The reality is that WHO's recommendations rest on decades worth of good science, amounting to hundreds of published, peer-reviewed studies. The WHO commissioned a systematic review of that body of evidence published in Lancet Planetary Health. at the same time the WHO guidelines were released On its website, WHO lists three additional ‘narrative’ reviews of the robust science, as well. In contrast, the poultry and livestock industries began putting medically important antibiotics into animal feed decades ago, but without ever having studied how that routine usage might affect antibiotic resistance or public health, which Maryn McKenna writes about in her superb new book, Big Chicken.

2. Distraction. A common distraction strategy is to mischaracterize an actual science-based recommendation and then to take potshots at the bastardized version, instead. In this case, the North American Meat Institute criticized the WHO for “advocating a blanket ban on using antibiotics to prevent disease”. The WHO did nothing of the kind.

WHO’s recommendation applies only to the subset of antibiotics that are important to human medicine. The industry can continue to use non-medically important drugs for a variety of purposes, including growth promotion and supposed ‘disease prevention’. But even for medically important drugs, the WHO recommendation is no ‘blanket ban’; the guidelines specifically indicate that “when a veterinary professional judges that there is a high risk of spread of a particular infectious disease, use of antimicrobials for disease prevention is justified, if such a judgement is made on the basis of recent culture and sensitivity testing results.” No blanket ban. Just common sense.

National Hog Farmer used the statement from USDA’s Chief Scientist to further mischaracterize the WHO recommendations as being based on ‘low quality’ science. For anyone who has read the systematic review  published in the Lancet, this claim is a head-scratcher. Clearly, the WHO took its actions based on extensive science. The ‘low quality’ allusion derives from the very specific GRADE methodology that the WHO requires to be followed in formulating its official guidelines.  Basically, the GRADE methodology means that even when there is very strong evidence that some action – like withdrawing routine antibiotic use, in this case – will benefit public health, the WHO can never characterize its final recommendation as having been based on anything stronger than ‘low level’ evidence so long as no randomized control trials, or RCTs, have been done.

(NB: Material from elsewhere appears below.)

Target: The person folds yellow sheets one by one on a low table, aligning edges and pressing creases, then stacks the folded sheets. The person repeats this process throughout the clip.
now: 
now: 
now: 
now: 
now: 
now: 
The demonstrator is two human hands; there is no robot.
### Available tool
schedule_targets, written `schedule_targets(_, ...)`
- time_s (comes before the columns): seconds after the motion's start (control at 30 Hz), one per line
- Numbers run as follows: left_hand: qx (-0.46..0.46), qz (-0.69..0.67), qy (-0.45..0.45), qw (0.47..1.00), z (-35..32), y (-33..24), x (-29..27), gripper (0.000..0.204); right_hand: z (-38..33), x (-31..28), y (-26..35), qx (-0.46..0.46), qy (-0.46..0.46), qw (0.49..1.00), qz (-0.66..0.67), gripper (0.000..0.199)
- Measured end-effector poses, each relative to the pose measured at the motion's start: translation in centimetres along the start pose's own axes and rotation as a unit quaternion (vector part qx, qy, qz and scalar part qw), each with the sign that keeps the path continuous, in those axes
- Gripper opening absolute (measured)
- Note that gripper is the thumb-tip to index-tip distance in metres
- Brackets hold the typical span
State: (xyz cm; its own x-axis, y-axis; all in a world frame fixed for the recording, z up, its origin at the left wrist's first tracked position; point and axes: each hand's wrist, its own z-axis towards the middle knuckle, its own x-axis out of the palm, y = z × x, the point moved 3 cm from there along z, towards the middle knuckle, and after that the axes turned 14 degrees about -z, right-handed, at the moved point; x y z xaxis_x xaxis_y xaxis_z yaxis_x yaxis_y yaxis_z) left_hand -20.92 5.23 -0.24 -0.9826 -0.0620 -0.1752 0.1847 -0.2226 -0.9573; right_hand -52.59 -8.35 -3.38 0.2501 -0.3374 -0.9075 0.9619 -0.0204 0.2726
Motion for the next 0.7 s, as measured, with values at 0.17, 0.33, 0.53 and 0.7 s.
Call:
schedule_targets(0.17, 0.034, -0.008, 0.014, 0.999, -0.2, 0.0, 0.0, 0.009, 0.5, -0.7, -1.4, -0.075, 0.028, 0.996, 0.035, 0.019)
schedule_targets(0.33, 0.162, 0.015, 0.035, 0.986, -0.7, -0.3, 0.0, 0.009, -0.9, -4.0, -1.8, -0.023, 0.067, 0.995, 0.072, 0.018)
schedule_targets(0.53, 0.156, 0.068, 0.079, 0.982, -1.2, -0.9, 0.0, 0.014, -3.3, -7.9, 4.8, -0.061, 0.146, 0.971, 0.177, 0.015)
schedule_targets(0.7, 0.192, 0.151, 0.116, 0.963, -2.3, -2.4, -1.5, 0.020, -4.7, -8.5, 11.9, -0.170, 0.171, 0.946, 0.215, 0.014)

RCTs are very expensive and time-consuming to do; they also can be rather impossible to imagine, in certain situations. For instance, there’s never been an RCT done to test whether it is safer to do surgery with sterilized as compared to unsterilized scalpels. Neither has an RCT ever been done to test the hypothesis that wearing a parachute will prevent death when jumping out of an airplane. Applying the GRADE criteria, a hypothetical WHO recommendation would not be able to recommend either clean scalpels or the wearing of parachutes while claiming more than a ‘low level’ of scientific support.

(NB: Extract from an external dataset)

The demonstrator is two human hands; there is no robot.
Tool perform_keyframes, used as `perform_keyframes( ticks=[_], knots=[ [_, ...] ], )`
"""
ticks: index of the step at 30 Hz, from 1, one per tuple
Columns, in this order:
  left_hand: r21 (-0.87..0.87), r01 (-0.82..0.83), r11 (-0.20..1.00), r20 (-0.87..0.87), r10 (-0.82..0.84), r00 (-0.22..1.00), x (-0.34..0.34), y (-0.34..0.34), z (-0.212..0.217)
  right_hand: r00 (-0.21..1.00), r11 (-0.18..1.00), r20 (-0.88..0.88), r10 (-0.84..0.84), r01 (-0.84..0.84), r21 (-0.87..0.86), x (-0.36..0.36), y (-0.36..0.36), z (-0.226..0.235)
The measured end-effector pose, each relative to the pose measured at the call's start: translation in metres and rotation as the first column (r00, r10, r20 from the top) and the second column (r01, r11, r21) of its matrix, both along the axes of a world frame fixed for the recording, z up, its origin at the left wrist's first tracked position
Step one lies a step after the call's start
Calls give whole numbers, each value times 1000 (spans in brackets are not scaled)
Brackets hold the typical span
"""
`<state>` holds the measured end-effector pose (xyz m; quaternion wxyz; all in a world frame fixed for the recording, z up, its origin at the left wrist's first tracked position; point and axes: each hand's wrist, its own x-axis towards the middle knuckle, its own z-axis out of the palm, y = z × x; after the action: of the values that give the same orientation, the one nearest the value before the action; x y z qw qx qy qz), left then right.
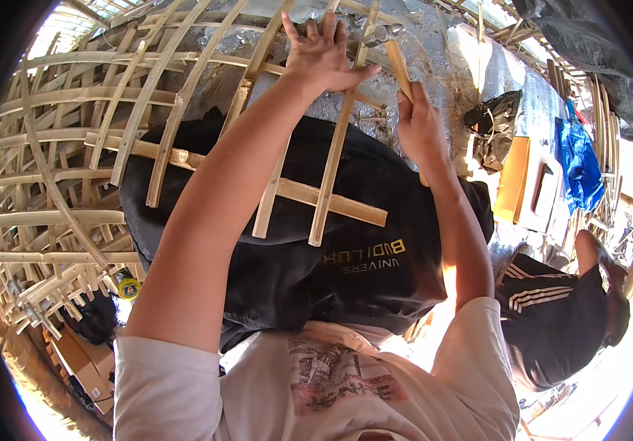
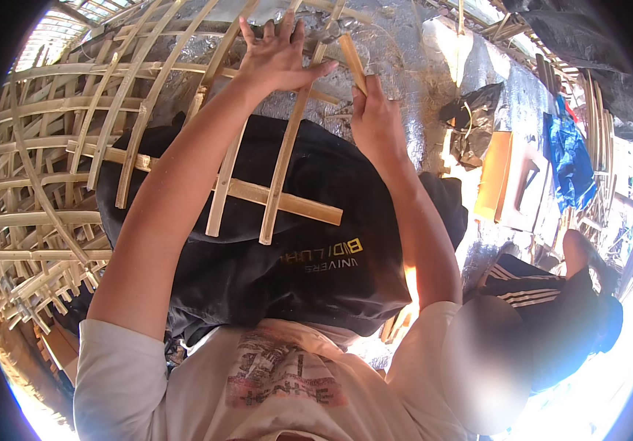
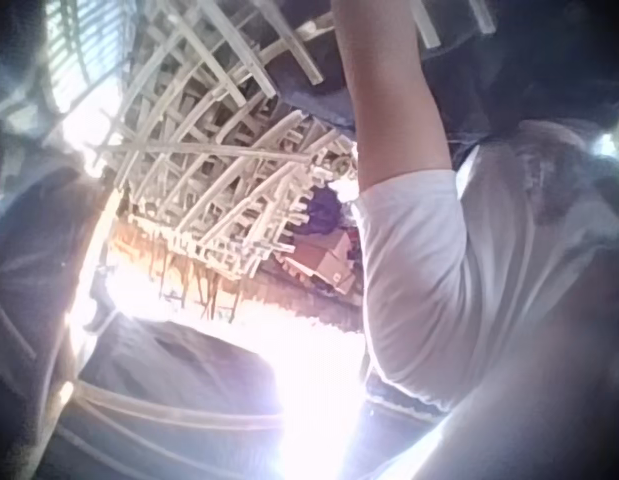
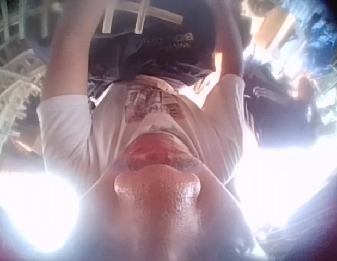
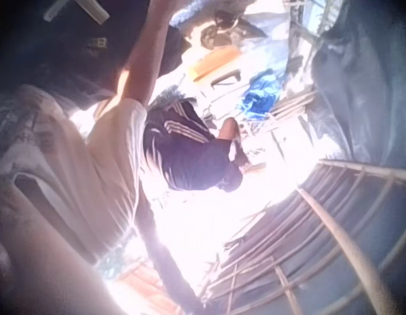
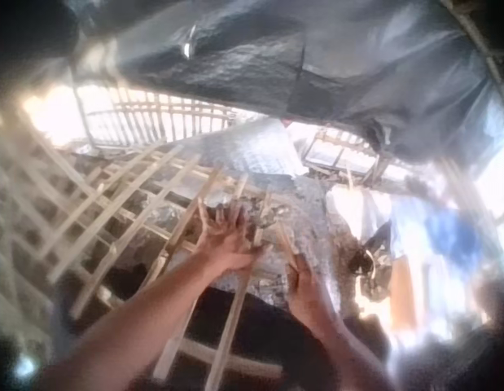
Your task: The person is using a hammer to secure thin wooden strips into a lattice pattern over a dark material on a curved surface.
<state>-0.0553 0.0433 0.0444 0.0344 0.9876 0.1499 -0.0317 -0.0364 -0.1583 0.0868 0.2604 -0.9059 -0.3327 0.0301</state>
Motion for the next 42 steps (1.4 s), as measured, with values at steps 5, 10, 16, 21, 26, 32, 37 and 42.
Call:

The WHO intentionally puts in place a very high scientific hurdle to adopt any kind of public health recommendation. The fact there is a WHO recommendation at all in this case is a testament more to the strength of the evidence in surmounting that high hurdle, than a comment on the weakness of that evidence.

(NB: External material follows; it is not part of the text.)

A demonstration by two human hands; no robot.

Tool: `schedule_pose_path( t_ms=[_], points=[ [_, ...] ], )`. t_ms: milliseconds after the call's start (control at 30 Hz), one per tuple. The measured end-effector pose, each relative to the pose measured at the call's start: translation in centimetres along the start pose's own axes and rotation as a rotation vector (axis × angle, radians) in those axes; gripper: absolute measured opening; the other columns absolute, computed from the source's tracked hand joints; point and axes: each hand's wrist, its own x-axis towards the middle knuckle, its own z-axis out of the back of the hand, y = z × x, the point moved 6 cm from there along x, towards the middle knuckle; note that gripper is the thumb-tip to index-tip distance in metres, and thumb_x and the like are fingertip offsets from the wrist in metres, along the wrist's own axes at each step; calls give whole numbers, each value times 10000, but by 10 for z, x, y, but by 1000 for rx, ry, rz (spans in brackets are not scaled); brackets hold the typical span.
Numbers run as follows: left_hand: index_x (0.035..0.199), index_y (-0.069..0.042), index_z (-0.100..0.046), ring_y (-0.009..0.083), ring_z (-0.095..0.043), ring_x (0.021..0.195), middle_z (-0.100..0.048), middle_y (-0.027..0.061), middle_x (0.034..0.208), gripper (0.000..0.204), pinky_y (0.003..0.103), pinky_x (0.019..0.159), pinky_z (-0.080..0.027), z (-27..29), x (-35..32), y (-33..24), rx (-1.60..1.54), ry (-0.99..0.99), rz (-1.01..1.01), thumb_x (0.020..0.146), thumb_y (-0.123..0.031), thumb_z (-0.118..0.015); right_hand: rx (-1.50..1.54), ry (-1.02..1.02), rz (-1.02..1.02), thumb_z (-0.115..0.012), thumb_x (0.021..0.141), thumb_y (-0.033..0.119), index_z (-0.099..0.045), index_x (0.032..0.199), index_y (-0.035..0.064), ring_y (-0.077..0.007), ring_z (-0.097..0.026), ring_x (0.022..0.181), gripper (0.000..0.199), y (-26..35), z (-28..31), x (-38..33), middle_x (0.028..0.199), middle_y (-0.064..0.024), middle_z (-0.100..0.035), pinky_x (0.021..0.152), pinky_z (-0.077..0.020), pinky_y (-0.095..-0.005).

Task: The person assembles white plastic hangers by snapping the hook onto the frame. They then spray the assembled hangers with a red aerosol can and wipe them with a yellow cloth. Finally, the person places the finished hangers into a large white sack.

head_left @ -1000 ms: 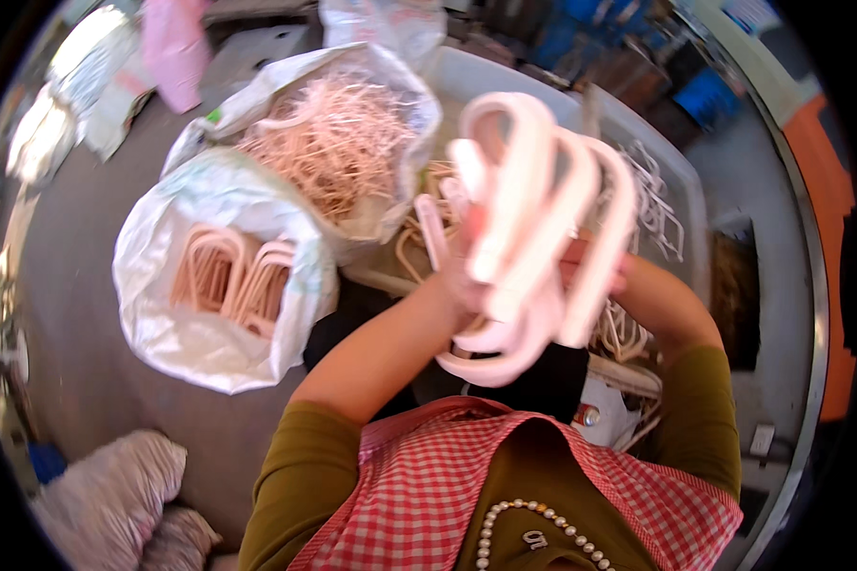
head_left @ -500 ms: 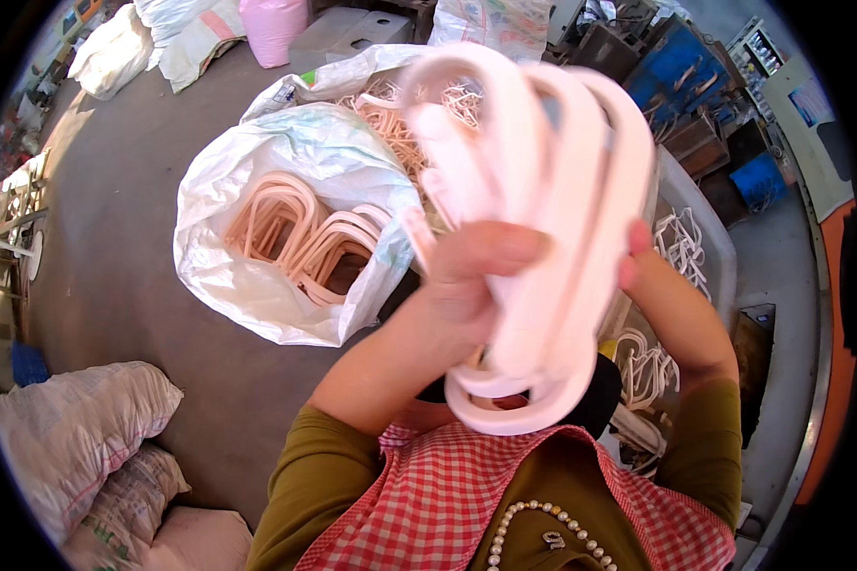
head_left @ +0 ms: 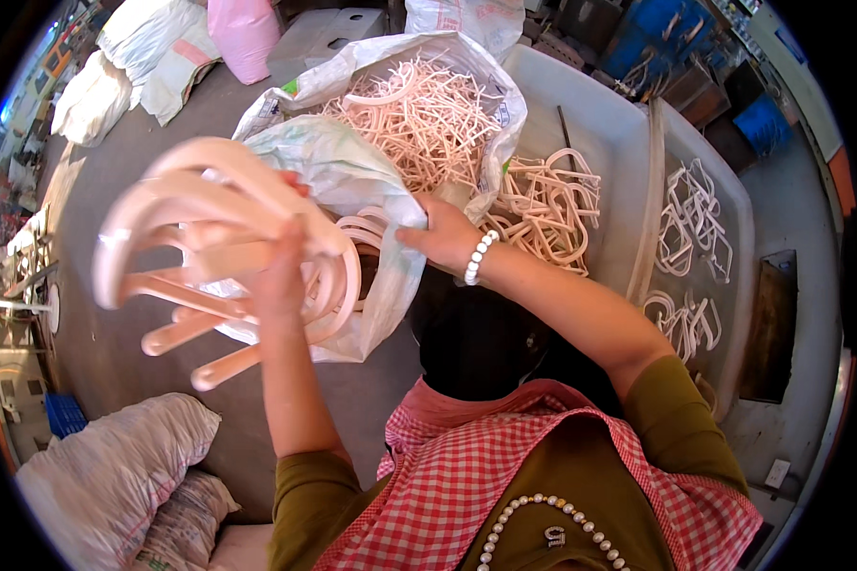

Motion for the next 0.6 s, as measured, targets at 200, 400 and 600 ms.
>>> schedule_pose_path(
  t_ms=[200,400,600],
  points=[
    [1311,-37,-445,147,-545,1056,-565,44,1164,552,300,914,-437,31,-116,164,169,248,707,811,-56,-679,409,-36,-12,-599,854,70,-546,1174,-52,-184,-629,876,346,-3,-19,-14,1011,-127,-665,801,-492,-305],
    [1429,-45,-326,160,-448,1207,-457,58,1344,624,297,988,-394,7,-130,185,220,635,775,889,-159,-617,45,-96,205,-583,869,163,-531,1173,-22,-329,-655,860,360,27,-26,-49,941,-223,-658,754,-497,-377],
    [1429,-5,-287,247,-469,1220,-471,134,1359,613,362,1000,-391,-3,-98,267,323,783,814,926,-246,-539,69,-160,44,-580,880,214,-559,1185,-4,-302,-641,763,376,-1,-1,-20,864,-203,-658,697,-491,-378]
  ],
)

In the end, good science will win out. The waning effectiveness of antibiotics will become so obvious that denying the urgent need to get smarter about their use will no longer be a winning strategy, politically or in the marketplace.

The WHO recommendations offer an alternative path for countries that are still feeding our most precious antibiotics to healthy animals. I hope that in the U.S. we take it.